(How to complete this task) Give the number of lines in the data that contain "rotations", and nothing more.
Records section start
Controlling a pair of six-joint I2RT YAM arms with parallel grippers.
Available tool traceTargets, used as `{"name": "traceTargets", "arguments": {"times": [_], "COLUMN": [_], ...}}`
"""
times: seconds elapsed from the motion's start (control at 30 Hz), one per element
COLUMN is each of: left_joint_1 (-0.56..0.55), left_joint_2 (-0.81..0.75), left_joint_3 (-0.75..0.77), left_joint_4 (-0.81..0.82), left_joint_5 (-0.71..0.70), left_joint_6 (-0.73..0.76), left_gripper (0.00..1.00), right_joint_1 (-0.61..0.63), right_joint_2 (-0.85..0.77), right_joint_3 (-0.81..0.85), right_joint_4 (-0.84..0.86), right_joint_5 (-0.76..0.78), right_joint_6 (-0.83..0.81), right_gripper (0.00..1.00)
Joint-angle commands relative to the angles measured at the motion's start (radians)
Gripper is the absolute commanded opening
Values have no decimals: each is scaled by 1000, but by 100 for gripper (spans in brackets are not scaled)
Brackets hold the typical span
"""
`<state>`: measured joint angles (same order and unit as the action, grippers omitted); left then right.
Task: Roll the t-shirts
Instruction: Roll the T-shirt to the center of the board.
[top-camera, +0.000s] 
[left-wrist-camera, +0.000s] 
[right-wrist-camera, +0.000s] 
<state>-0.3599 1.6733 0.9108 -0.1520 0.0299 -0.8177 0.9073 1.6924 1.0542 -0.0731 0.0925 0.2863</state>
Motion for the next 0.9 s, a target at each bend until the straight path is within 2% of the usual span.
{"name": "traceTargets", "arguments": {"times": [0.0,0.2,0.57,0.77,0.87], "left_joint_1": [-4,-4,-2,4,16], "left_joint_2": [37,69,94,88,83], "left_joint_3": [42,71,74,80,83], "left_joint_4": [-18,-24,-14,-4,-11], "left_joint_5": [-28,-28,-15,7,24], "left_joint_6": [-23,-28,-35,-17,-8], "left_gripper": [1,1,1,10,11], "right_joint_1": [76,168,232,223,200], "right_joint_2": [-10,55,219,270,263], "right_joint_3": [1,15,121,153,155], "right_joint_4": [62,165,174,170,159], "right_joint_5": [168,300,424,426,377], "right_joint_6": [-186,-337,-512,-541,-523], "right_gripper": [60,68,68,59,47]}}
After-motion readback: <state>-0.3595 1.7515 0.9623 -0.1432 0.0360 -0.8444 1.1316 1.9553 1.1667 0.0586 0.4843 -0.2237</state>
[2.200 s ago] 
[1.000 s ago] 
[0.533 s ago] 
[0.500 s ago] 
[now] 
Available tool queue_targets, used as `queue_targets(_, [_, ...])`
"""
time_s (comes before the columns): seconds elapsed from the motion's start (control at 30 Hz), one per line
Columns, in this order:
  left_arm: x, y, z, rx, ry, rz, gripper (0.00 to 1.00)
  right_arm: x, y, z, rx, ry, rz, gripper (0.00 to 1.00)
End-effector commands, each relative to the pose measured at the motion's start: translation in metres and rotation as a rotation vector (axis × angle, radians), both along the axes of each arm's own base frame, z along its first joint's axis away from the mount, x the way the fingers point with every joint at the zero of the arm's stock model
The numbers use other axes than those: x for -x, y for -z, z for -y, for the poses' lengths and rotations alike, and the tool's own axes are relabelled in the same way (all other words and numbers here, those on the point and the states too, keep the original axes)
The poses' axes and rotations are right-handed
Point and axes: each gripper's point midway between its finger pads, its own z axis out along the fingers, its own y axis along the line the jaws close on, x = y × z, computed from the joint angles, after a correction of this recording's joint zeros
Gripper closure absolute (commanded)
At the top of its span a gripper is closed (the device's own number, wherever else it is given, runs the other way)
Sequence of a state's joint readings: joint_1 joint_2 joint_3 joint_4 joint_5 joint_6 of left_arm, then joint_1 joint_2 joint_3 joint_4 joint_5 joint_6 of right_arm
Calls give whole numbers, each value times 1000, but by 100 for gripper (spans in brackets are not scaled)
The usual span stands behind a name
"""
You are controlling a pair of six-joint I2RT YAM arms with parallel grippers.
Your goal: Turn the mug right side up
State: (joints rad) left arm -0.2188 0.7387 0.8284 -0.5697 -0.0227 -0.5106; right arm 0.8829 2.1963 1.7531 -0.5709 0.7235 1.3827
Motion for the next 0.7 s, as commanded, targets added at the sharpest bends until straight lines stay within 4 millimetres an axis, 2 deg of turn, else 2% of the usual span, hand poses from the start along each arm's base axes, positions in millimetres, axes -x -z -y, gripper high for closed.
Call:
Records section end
(Your solution) 2